Amata takes leadership role in hearing on aging veterans and caregivers
Washington, D.C. — Congresswoman Uifa’atali Amata took on the role of Ranking Member in Tuesday’s hearing of the Committee on Veterans’ Affairs Health Subcommittee to examine the topic, “Aging in Place: Examining Veterans’ Access to Home and Community Based Services.” Members of Congress discussed building on successful methods such as the Veteran Directed Care program.
Serving as acting Ranking Member, Amata gave the following statement: “We are here this morning to discuss how well VA is prepared to meet the long-term care needs of our nation’s veterans – including the growing number who prefer to stay at home as they age. On March 3, 2020 – just days before COVID-19 turned the world upside down – this Subcommittee held a hearing very similar to this one. A lot has changed since then. But what has not changed is the fact that veterans need long-term care in greater and greater numbers, and that more and more of them are choosing home and community-based programs that allow them to age in place and postpone or prevent nursing home care.”
She continued, “These dynamics are placing demands on VA’s long term care programs and requiring VA to get creative with respect to providing care and support in a veteran’s own home. One of VA’s newest and most creative long term care program is the Veteran Directed Care program. The Veteran Directed Care program allocates a particular budget to a veteran and lets the veteran use that budget as they choose to get the help they need. This puts veterans in the driver’s seat, empowering them with the freedom and the flexibility to personalize their care to meet their unique, individual needs.
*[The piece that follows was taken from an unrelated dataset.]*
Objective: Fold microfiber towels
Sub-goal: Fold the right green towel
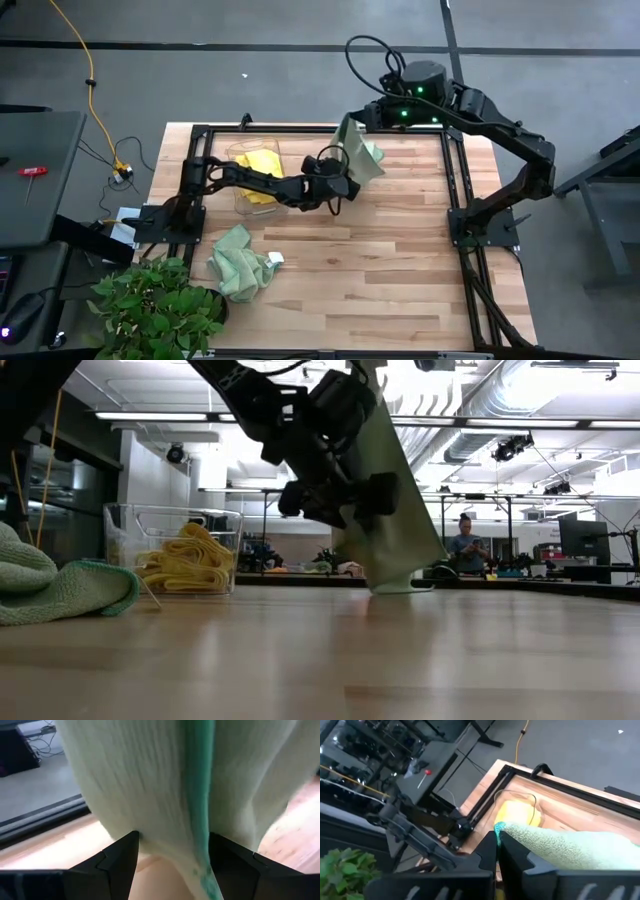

“The Republican witness for this hearing is Rashi Romanoff from the Elizabeth Dole Foundation. Her testimony calls the Veteran Directed Care program the model for what the future of aging in place looks like. I fully agree with her. I look forward today to learning how this Committee can support Veteran Directed Care – and also to exploring how the Veteran Directed Care model of personalized care and personal choice might benefit veterans in other areas.
“I am also interested in learning what additional challenges the pandemic has caused for VA’s long term care programs and what progress VA has made to respond to the failures found by the Government Accountability Office in a February 2020 report on VA long term care. That report found persistent problems with respect to workforce shortages, geographic misalignment, and specialty care and made three recommendations for improvement. VA concurred with those recommendations, but I do not believe they have been addressed in the year and a half since they were made. I hope they will be very soon.
“Finally, I am also eager to learn how VA and Congress can better support the caregivers of aging veterans. Veterans who wish to stay at home as they age can often only do so because they have support from a family member, friend, or paid caregiver. We must pay attention to the needs of caregivers and help connect veterans, particularly those with limited family support, with caregivers or medical foster homes so that they are not unfairly pushed into institutional care.
“And, while we are on the topic of caregivers, I have one final note before I close. I mentioned a moment ago that the Minority witness for this hearing is from the Elizabeth Dole Foundation. The Foundation does life-saving work for military and veteran caregivers and is, of course, named after Senator Elizabeth Dole who was inspired by the needs of her husband, Senator Bob Dole. Senator Bob Dole celebrated his birthday last Thursday. Senator Elizabeth Dole will celebrate her birthday this Thursday. I wish them both many happy returns and thank them for their continued service to veterans, to caregivers, and to our great country.”
Following the questions, Amata closed her remarks, “I just want to thank the Chairwoman again and all my colleagues for their work on behalf of veterans. Our veterans deserve to live out their later years in dignity and comfort, and I look forward to continuing our work on this issue. Thank you again to the panelists and thank you to all our veterans for your service. God Bless you and God Bless America. Soifua.”